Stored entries

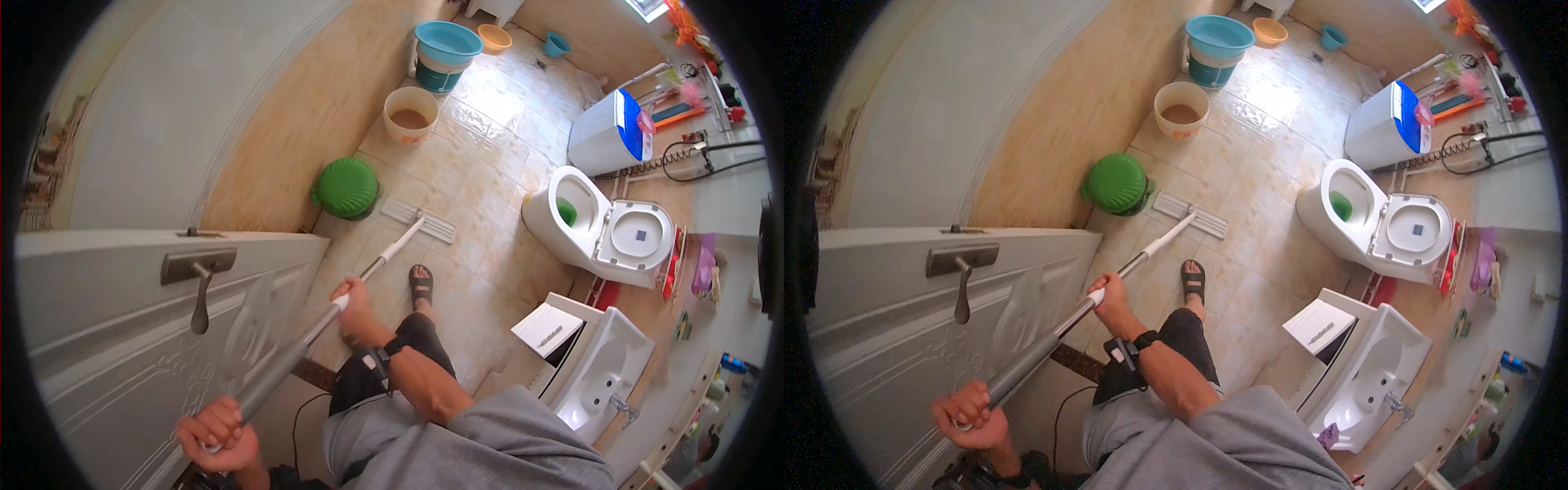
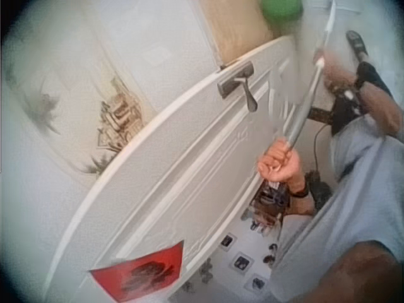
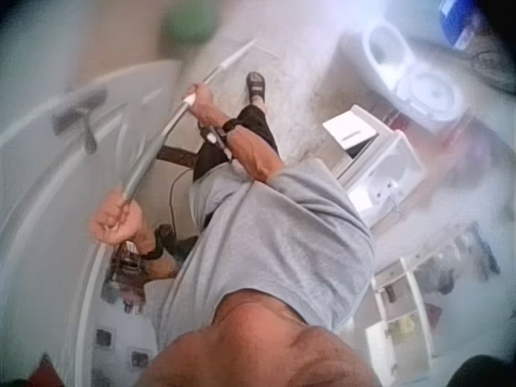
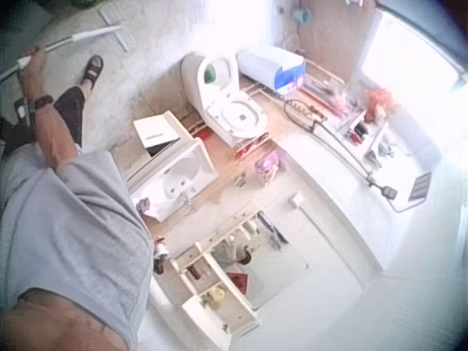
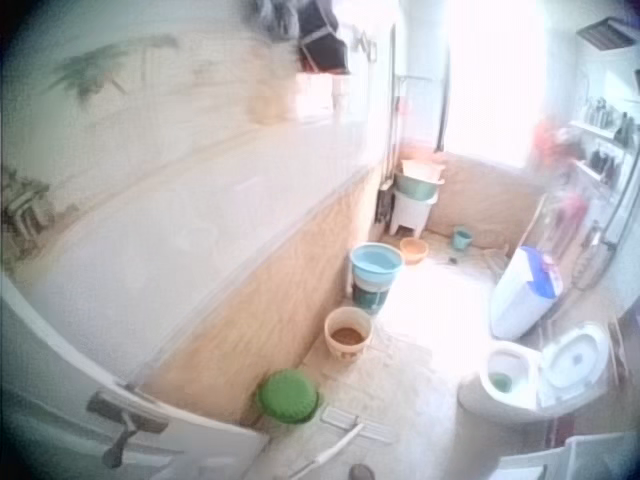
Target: The person mops the tile floor in a bathroom and an adjacent room using a flat mop, moving the mop head back and forth across the surface.
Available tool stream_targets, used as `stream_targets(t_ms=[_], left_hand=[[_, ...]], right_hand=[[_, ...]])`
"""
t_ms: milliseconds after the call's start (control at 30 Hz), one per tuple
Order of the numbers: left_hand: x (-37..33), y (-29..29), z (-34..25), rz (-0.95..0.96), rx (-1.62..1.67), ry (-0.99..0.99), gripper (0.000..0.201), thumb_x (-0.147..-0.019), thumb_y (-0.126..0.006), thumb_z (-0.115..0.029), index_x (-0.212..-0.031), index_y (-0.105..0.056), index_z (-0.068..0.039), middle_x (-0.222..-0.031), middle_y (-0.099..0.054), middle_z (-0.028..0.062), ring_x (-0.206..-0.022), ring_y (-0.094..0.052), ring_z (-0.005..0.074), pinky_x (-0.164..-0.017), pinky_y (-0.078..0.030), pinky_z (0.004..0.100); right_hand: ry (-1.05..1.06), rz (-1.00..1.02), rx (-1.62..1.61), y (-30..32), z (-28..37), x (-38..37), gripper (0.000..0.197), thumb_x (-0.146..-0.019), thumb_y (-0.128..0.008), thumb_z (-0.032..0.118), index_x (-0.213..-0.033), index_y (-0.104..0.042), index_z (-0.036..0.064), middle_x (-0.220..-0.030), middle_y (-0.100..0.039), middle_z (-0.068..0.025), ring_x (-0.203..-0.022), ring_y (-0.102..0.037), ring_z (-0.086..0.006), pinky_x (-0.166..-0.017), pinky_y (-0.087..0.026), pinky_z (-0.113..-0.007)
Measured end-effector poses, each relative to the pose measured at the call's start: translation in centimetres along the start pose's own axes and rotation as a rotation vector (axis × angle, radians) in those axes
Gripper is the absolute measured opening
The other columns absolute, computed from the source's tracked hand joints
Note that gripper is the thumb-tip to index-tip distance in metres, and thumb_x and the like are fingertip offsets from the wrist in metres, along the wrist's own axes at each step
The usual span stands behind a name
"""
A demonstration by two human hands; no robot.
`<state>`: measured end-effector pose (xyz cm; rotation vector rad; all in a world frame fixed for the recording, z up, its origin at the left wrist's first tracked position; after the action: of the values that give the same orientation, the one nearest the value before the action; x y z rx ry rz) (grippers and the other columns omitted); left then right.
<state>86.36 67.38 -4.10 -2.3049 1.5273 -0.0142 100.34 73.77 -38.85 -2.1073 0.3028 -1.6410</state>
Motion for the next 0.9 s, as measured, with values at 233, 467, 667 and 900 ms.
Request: stream_targets(t_ms=[233, 467, 667, 900], left_hand=[[-0.2, -15.8, 9.5, 0.409, -0.16, -0.034, 0.029, -0.088, -0.033, -0.013, -0.06, -0.033, -0.009, -0.045, -0.036, 0.0031, -0.042, -0.035, 0.017, -0.053, -0.038, 0.0349], [-0.1, -21.8, 14.1, 0.618, 0.02, 0.06, 0.022, -0.081, -0.038, -0.005, -0.059, -0.037, -0.006, -0.047, -0.043, 0.0068, -0.045, -0.04, 0.0205, -0.055, -0.041, 0.0373], [-3.4, -15.4, 5.7, 0.361, -0.027, 0.012, 0.028, -0.082, -0.042, -0.012, -0.056, -0.035, -0.007, -0.045, -0.04, 0.005, -0.04, -0.034, 0.0183, -0.048, -0.035, 0.0335], [-6.3, -16.1, 2.1, 0.357, 0.029, 0.125, 0.035, -0.092, -0.032, -0.025, -0.06, -0.031, -0.013, -0.045, -0.028, 0.0017, -0.044, -0.027, 0.0139, -0.054, -0.032, 0.0338]], right_hand=[[0.317, 0.188, 0.142, -4.3, 21.1, -5.6, 0.026, -0.08, -0.045, 0.014, -0.058, -0.031, 0.0159, -0.047, -0.03, 0.0021, -0.037, -0.032, -0.0104, -0.034, -0.029, -0.025], [0.353, -0.025, 0.358, -6.3, 30.5, -4.6, 0.009, -0.08, -0.043, 0.007, -0.073, -0.037, 0.0073, -0.052, -0.038, -0.0021, -0.04, -0.038, -0.0133, -0.035, -0.038, -0.026], [0.333, -0.072, 0.558, -6.2, 19.7, -0.5, 0.013, -0.077, -0.045, 0.012, -0.068, -0.048, 0.0029, -0.057, -0.05, -0.0109, -0.049, -0.05, -0.022, -0.045, -0.043, -0.035], [0.186, -0.069, 0.259, -7.1, 11.5, 0.5, 0.005, -0.077, -0.048, 0.002, -0.072, -0.046, 0.0016, -0.059, -0.046, -0.0076, -0.048, -0.046, -0.0203, -0.042, -0.039, -0.033]])
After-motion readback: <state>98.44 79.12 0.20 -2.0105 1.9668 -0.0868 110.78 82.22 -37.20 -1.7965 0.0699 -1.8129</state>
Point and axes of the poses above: each hand's wrist, its own x-axis away from the middle knuckle, its own y-axis out of the back of the hand, z = x × y, the point moved 5 cm from there along -x, towards the middle knuckle
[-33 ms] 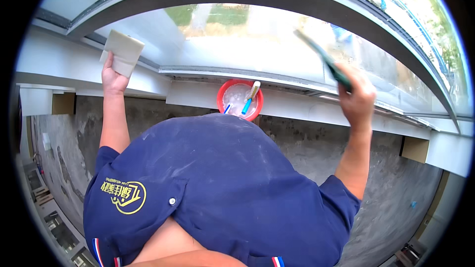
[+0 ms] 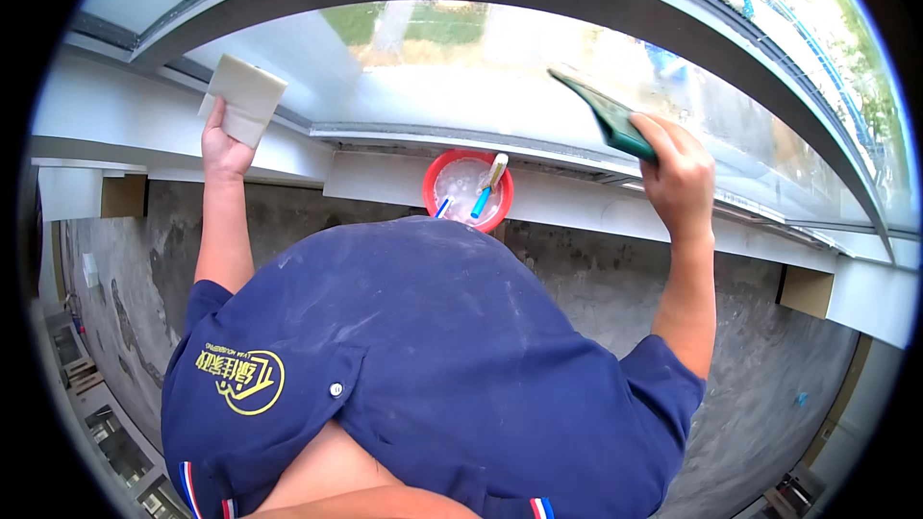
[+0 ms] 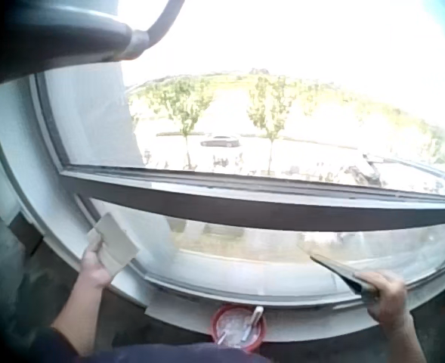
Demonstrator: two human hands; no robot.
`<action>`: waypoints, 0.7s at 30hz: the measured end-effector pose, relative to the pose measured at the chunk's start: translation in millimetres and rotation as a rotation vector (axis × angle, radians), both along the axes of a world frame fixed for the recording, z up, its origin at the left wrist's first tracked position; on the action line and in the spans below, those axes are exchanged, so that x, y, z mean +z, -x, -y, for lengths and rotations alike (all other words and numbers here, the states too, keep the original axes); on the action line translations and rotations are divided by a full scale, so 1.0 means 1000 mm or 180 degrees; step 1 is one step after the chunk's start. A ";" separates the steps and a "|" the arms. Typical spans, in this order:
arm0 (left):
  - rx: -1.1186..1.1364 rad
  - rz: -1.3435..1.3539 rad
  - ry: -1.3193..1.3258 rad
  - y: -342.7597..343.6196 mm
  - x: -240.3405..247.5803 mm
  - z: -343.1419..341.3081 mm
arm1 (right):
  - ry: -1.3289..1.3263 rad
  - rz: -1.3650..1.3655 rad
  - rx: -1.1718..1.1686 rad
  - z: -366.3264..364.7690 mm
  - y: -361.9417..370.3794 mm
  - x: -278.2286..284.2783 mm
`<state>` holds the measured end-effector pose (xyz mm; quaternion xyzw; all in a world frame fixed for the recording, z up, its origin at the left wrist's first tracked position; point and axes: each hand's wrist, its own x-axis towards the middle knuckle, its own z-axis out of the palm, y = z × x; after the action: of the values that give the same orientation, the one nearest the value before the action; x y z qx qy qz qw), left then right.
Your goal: The person cleans a large window using a cloth, sponge, and squeegee. They wipe the window frame and glass, dip tools in a bucket, and use a ladder to reach higher sections.
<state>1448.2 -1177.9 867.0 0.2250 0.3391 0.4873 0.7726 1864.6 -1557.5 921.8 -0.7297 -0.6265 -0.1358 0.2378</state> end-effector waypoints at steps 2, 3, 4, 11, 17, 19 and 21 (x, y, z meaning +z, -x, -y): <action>-0.0059 0.0004 0.0112 -0.007 -0.002 0.008 | -0.0065 0.0369 0.0177 -0.026 0.003 0.009; -0.0078 0.0008 0.0099 -0.006 -0.004 0.012 | -0.0215 0.0517 0.0216 -0.038 -0.001 0.017; -0.0117 0.0000 0.0104 -0.005 -0.007 0.016 | -0.0190 0.0670 0.0123 -0.046 -0.006 0.024; -0.0195 -0.0096 0.0504 0.011 -0.044 0.035 | 0.1125 0.0230 -0.0324 -0.085 -0.003 -0.120; -0.0278 -0.0333 0.0758 0.019 -0.055 0.046 | -0.0412 -0.0246 -0.0379 -0.067 0.021 -0.204; -0.0304 -0.0477 0.0853 0.024 -0.068 0.046 | -0.1447 -0.0986 -0.0744 -0.046 0.035 -0.209; -0.0381 -0.0542 0.1037 0.022 -0.084 0.046 | -0.2041 -0.2048 -0.2078 -0.030 0.049 -0.210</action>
<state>1425.7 -1223.9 783.1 0.1571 0.4637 0.3583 0.7950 1815.1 -1527.2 711.6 -0.7816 -0.1912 -0.1566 0.5727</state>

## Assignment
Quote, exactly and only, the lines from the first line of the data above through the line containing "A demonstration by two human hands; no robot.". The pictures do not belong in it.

## Response box
Target: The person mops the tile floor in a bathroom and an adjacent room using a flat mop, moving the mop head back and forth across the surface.
Available tool stream_targets, used as `stream_targets(t_ms=[_], left_hand=[[_, ...]], right_hand=[[_, ...]])`
"""
t_ms: milliseconds after the call's start (control at 30 Hz), one per tuple
Order of the numbers: left_hand: x (-37..33), y (-29..29), z (-34..25), rz (-0.95..0.96), rx (-1.62..1.67), ry (-0.99..0.99), gripper (0.000..0.201), thumb_x (-0.147..-0.019), thumb_y (-0.126..0.006), thumb_z (-0.115..0.029), index_x (-0.212..-0.031), index_y (-0.105..0.056), index_z (-0.068..0.039), middle_x (-0.222..-0.031), middle_y (-0.099..0.054), middle_z (-0.028..0.062), ring_x (-0.206..-0.022), ring_y (-0.094..0.052), ring_z (-0.005..0.074), pinky_x (-0.164..-0.017), pinky_y (-0.078..0.030), pinky_z (0.004..0.100); right_hand: ry (-1.05..1.06), rz (-1.00..1.02), rx (-1.62..1.61), y (-30..32), z (-28..37), x (-38..37), gripper (0.000..0.197), thumb_x (-0.146..-0.019), thumb_y (-0.128..0.008), thumb_z (-0.032..0.118), index_x (-0.213..-0.033), index_y (-0.104..0.042), index_z (-0.036..0.064), middle_x (-0.220..-0.030), middle_y (-0.100..0.039), middle_z (-0.068..0.025), ring_x (-0.203..-0.022), ring_y (-0.102..0.037), ring_z (-0.086..0.006), pinky_x (-0.166..-0.017), pinky_y (-0.087..0.026), pinky_z (-0.113..-0.007)
Measured end-effector poses, each relative to the pose measured at the call's start: translation in centimetres along the start pose's own axes and rotation as a rotation vector (axis × angle, radians) in those axes
Gripper is the absolute measured opening
The other columns absolute, computed from the source's tracked hand joints
Note that gripper is the thumb-tip to index-tip distance in metres, and thumb_x and the like are fingertip offsets from the wrist in metres, along the wrist's own axes at each step
The usual span stands behind a name
"""
A demonstration by two human hands; no robot.

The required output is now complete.